RESPONDENT'S AFFIRMATIVE DEFENSE

This Court now turns to the respondent's affirmative defense of mental disease or defect which [*11]may in fact negate the essential element of a mens rea evidencing a depraved indifference to human life. See generally, People v. Coates, 64 AD2d 1 (1978).

The respondent served notice pursuant to F.C.A § 335.1 of the intent to proffer psychiatric evidence to establish the affirmative defense of mental disease or defect. Pursuant to P.L. § 25.00, the defendant has the burden of establishing an affirmative defense by a preponderance of the evidence. A preponderance of the evidence means the greater part of the believable and reliable evidence . . . [that is] of such a convincing quality as to outweigh any evidence to the contrary. CJI2d[NY] Mental Disease or Defect.

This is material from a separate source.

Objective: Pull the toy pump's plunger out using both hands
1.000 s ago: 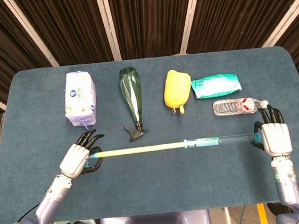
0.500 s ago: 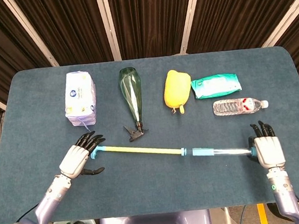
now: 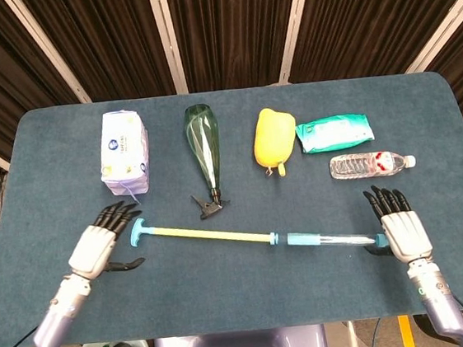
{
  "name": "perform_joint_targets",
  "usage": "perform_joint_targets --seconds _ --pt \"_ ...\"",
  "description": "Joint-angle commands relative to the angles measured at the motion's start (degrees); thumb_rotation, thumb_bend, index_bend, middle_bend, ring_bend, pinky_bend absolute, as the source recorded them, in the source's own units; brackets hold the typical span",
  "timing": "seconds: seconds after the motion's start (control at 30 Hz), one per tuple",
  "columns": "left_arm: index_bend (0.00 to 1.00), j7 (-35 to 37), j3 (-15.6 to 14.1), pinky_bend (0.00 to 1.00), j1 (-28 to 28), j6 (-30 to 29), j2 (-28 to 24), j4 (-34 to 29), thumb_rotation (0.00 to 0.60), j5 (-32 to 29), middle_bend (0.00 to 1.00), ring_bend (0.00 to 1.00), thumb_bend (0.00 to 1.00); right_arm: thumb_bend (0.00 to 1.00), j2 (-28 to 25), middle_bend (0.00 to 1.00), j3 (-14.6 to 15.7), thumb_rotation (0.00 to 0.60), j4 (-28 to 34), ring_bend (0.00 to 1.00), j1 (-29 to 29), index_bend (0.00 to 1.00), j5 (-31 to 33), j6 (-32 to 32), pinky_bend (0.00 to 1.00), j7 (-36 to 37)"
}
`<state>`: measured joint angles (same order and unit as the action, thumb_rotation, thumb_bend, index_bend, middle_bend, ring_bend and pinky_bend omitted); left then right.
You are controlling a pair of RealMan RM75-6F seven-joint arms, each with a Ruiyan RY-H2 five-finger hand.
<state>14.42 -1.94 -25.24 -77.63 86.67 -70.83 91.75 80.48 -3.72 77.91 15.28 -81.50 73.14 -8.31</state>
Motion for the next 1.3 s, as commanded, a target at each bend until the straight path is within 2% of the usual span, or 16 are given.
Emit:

P.L. § 40.15 states in pertinent part . . .

"it is an affirmative defense that when the defendant engaged in the proscribed conduct, he lacked criminal responsibility by reason of mental disease or defect. Such lack of criminal responsibility means that at the time of such conduct, as a result of mental disease or defect, he lacked substantial capacity to know or appreciate either:

(1) The nature and consequence of such conduct; or

(2) That such conduct was wrong.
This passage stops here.